3 - create initial state-initial and transition probability matrices for each model and training sample individually(left right structure is used in this case), 0 for previous states and 1 for up to 1 next state for transitions and 1 for initial and 0 for others in state initials.
4 - calculate gaussian mixture model based probability density function for each state -> it's corresponding cluster -> assigned to all the vectors in all the training samples for each model
5 - calculate initial emission parameters using the pdf and mixture weights for clusters.
6 - now calculate the gamma variables using initial paramters(transitions, emissions, initials) in forward-backward and initial PDFs, using the continuous formula for gamma..(gamma = probability of being in a certain state at a certain time for any of the mixtures)
7 - estimate new state initials
8 - estimate new state tranisitons
9 - estimate new sample means
10 - estimate new sample covariances
11 - estimate new pdfs
12 - estimate new emissions using new pdfs
repeat the steps from 6 to 12 using new estimated values on each iteration, use viterbi to get an overlook on how the estimating is going and when the probability is not changing anymore, stop and save.
now my issues :
first i don't know if the entire procedure i have followed is correct or not, or is there a better method to approach this...for all i know is that the convergence is pretty fast, for up to 4-5 iterations and it's already not changing anymore, however considering that if i am right then :
it's not possible for me to sit down and pre assign each feature vector to it's state in the beginning at step 1...and i don't think it's a standard procedure either...again i don't even know if i have to do it necessarily, from all my studies it was the best method i could find to get a rapid convergence.

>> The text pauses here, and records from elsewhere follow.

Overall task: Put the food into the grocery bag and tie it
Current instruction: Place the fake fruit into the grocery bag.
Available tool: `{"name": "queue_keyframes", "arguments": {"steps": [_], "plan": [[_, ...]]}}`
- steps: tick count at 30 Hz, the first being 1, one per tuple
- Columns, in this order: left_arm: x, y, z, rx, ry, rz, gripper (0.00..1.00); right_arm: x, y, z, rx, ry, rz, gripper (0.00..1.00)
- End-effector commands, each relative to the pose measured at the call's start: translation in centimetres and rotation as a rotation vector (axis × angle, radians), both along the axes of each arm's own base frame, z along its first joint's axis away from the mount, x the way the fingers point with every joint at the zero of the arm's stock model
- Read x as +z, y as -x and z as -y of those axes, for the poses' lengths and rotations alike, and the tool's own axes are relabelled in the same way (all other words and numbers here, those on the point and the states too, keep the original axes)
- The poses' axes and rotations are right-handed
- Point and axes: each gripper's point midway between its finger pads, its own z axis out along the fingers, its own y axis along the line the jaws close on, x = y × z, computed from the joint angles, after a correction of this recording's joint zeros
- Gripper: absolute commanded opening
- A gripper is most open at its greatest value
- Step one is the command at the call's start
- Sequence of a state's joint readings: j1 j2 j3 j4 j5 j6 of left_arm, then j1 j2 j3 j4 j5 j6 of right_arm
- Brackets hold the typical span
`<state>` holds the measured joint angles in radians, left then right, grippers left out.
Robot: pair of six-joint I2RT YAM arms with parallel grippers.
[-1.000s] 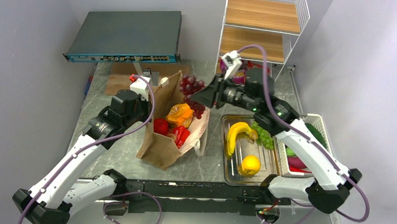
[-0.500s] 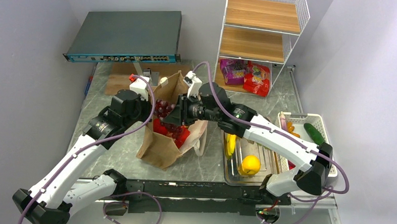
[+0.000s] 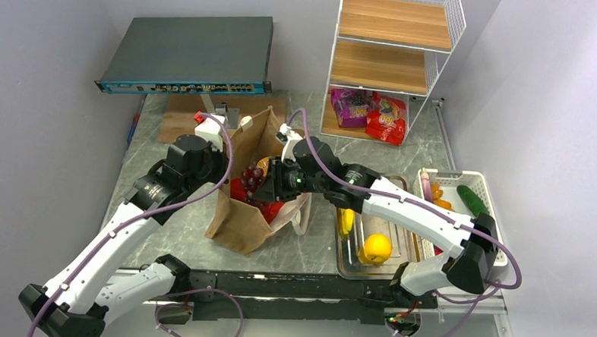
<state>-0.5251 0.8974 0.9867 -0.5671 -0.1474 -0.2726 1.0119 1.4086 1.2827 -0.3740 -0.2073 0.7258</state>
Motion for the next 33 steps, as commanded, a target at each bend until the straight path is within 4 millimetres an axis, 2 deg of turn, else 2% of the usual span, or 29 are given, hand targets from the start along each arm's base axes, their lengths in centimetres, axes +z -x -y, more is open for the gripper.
{"name": "queue_keyframes", "arguments": {"steps": [1,5,13,18,24,29,33], "plan": [[2.5,-0.6,-0.1,0.008,0.022,0.096,0.00,1.1,0.6,1.2,-0.017,-0.021,0.021,0.01],[2.5,-0.6,-0.2,0.011,0.023,0.097,0.00,0.2,0.9,0.4,0.008,-0.028,-0.013,0.01],[2.5,-0.5,-0.4,0.017,0.018,0.101,0.00,-1.1,1.3,-2.9,0.079,-0.015,-0.048,0.01],[2.6,-0.5,-0.4,0.017,0.019,0.105,0.00,-2.1,1.1,-4.1,0.092,0.003,-0.057,0.02],[2.8,-0.5,-0.4,0.017,0.022,0.109,0.00,-2.8,1.3,-4.5,0.112,0.012,-0.084,0.22],[2.8,-0.4,-0.4,0.017,0.022,0.109,0.00,-2.9,1.1,-4.4,0.102,0.059,-0.089,0.51],[2.7,-0.4,-0.4,0.016,0.020,0.106,0.00,-1.4,-0.3,-2.9,0.039,0.149,-0.022,0.76]]}}
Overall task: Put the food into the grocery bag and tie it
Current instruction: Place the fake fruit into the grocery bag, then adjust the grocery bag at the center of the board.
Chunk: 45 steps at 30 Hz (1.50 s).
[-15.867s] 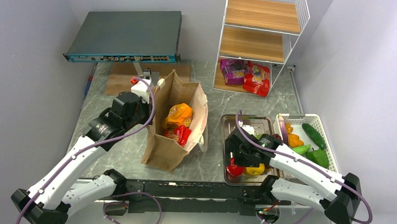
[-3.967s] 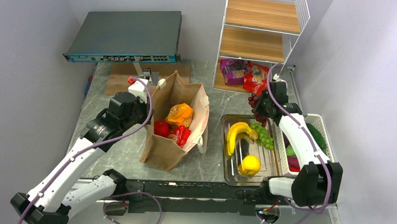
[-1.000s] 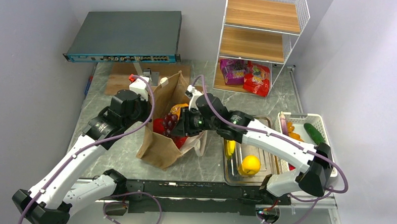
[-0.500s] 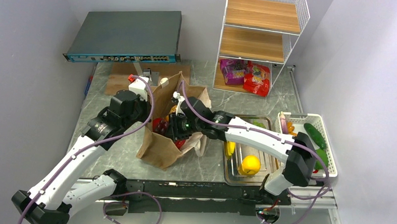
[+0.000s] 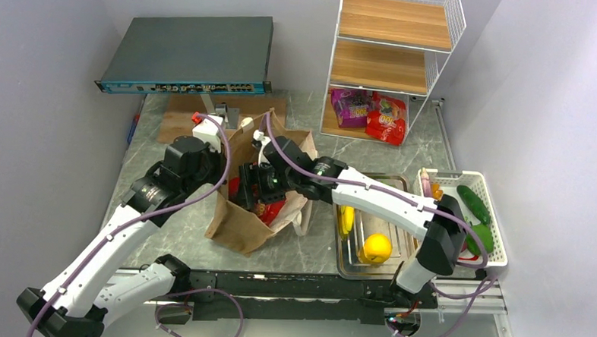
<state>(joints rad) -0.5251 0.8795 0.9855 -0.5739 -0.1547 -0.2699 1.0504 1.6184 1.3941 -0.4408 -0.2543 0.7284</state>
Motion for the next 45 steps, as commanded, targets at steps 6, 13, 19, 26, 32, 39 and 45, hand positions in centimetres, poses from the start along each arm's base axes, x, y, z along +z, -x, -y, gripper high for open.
{"name": "queue_keyframes", "arguments": {"steps": [6,13,19,26,32,39,45], "plan": [[2.4,-0.7,-0.2,0.012,0.020,0.097,0.00,7.7,-4.2,5.4,-0.199,0.146,0.283,0.95],[2.4,-0.7,-0.1,0.010,0.021,0.095,0.00,9.6,-5.6,13.5,-0.460,0.250,0.385,1.00],[2.4,-0.7,0.0,0.008,0.023,0.095,0.00,6.3,-5.0,18.6,-0.556,0.332,0.342,1.00],[2.2,-0.7,0.0,0.007,0.020,0.089,0.00,3.0,-4.4,17.9,-0.521,0.304,0.281,0.97],[2.0,-0.8,0.0,0.008,0.018,0.083,0.00,1.5,-5.4,15.6,-0.477,0.298,0.285,0.89],[2.2,-0.7,-0.1,0.011,0.018,0.088,0.00,0.0,-6.5,13.5,-0.435,0.321,0.281,0.66],[2.3,-0.7,-0.1,0.010,0.021,0.092,0.00,1.0,-7.4,13.9,-0.454,0.336,0.321,0.21]]}}
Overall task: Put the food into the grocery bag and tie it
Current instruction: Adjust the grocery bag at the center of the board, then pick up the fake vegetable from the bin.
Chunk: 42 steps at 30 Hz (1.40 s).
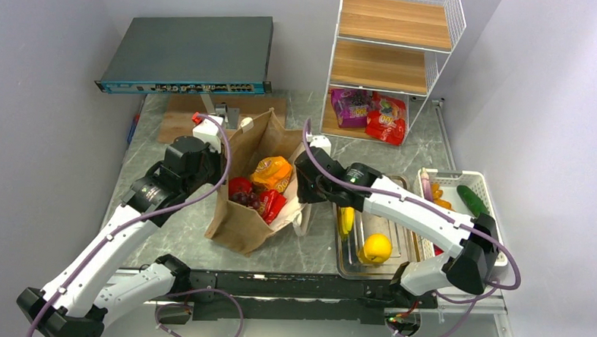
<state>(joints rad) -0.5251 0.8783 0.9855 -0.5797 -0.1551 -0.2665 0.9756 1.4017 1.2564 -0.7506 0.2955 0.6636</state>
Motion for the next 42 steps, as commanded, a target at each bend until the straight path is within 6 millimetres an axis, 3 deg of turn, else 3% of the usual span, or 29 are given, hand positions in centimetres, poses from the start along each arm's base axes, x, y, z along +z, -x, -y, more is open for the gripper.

second, say this whole baum welch has done a great job in re estimating and finding local maximums, what's raising my doubt about my baum welch implementation is that how are they later going to help me recognize speech? i assume the estimated parameters are used in viterbi for finding the optimal state for every spoken utterance...if so then emission parameters are not known cause if you look closely you will see that final emission parameters in my algorithm will be assigning each alphabetic state of each model to all the observed signals in each model, other than that...no emission parameters can be found if the signal is not exactly match to the ones used in re-estimation, and it won't obviously work, any attempt to try and match out the signals and find emissions will make the whole HMM lose it's purpose...
again i might have a wrong idea about almost everything here, i would appreciate if you help me understand what i am doing wrong here...if ANYTHING is wrong, notify me please...thank you.
You're attempting to determine the most likely set of phonemes that would have generated the sounds that you're observing - you're not attempting to work out emission parameters, you're working out the most likely set of inputs that would have produced them.
Also, your input corpus is quite small - it's unsurprising that it would converge so quickly. If you're doing this while involved with a university, see if they have access to one of the larger speech corpuses commonly used to train this kind of algorithm on.